The director of Temple’s Religion Graduate Studies says what he perceives to be anti-Muslim fervor is out of control, and this bill is evidence of that. “It is beyond description to say, ‘the Muslims will come in and impose Sharia law on all of the Americans’ when the Muslim population of the U.S. is about six-tenths to eight-tenths of 1 percent, and that community is marginalized put upon and extremely divided amongst itself,” he says. “The idea that this tiny and marginalized minority is going to impose this, that would seem to portray the American public as being very weak individuals, that they want this group to walk all over them and control them.”

For her part, Swanger hasn’t made any statements regarding her bill since last week’s public firestorm. She did not respond to requests for comment from PW.

But it’s unlikely she’ll back down come 2012, even though CAIR’s legal team has vowed to take the case all the way to the Supreme Court. A plethora of Republican presidential candidates have made similar arguments against Sharia Law and frontrunner Newt Gingrich has even based several of his newsletters on this very subject, especially during the controversy surrounding the building of a mosque near Ground Zero in N.Y.C.

But its enactment into law doesn’t even seem like the real problem. According to CAIR Civil Rights Attorney Amara Chaudry, Swanger’s rhetoric is “nativist” and “is signaling me out and saying I am foreign and I am dangerous because I am foreign.”

According to Dondero, that’s true. “We like sex, booze and rock ‘n’ roll.

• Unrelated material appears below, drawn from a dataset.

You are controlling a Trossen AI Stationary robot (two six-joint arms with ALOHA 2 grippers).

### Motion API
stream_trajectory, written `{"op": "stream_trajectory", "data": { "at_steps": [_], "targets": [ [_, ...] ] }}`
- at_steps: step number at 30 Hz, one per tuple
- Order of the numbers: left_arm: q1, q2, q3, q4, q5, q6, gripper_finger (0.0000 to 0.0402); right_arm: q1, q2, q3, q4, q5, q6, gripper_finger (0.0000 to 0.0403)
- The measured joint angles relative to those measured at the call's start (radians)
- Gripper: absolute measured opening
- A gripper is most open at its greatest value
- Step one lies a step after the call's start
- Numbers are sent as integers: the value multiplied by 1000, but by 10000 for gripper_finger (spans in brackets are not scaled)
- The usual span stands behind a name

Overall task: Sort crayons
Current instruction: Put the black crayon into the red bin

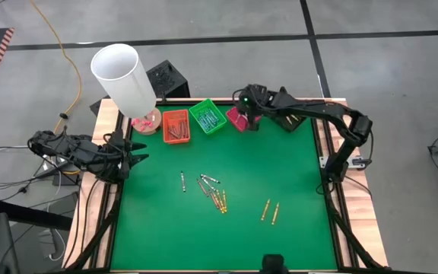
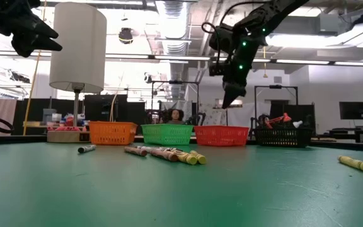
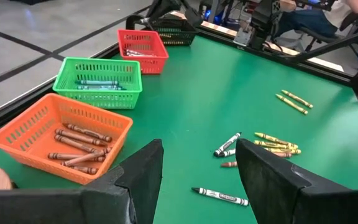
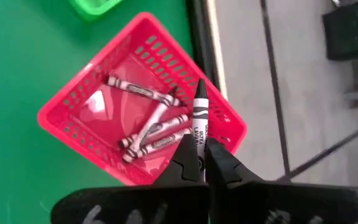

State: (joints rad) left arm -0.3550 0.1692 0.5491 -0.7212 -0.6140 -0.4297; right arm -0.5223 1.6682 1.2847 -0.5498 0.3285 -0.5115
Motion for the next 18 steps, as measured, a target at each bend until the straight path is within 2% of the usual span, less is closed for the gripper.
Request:
{"op": "stream_trajectory", "data": {
  "at_steps": [6, 14, 18],
  "targets": [
    [0, 0, 0, 0, -1, 0, 192, -8, 94, 1, -34, -34, -96, 1],
    [0, 0, 0, 0, -1, 0, 192, 22, 208, 5, -25, 86, -210, 1],
    [0, 0, 0, 0, -2, 0, 192, 24, 210, 6, -18, 90, -245, 2]
  ]
}}
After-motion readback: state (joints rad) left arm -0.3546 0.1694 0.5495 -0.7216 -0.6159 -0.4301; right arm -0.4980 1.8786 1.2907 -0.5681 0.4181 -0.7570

Sharia Law and Islamism is the exact opposite of that,” he says, claiming he saw the ‘Muslim invasion’ of Europe while backpacking across the continent a few years back. “It went from topless beaches in the south of France to, all of the sudden, you see a bunch of women with burkas all over the place. And we don’t want that to come to our country. We like our women to be sexy and busty and blonde; obnoxious sexually, you know?”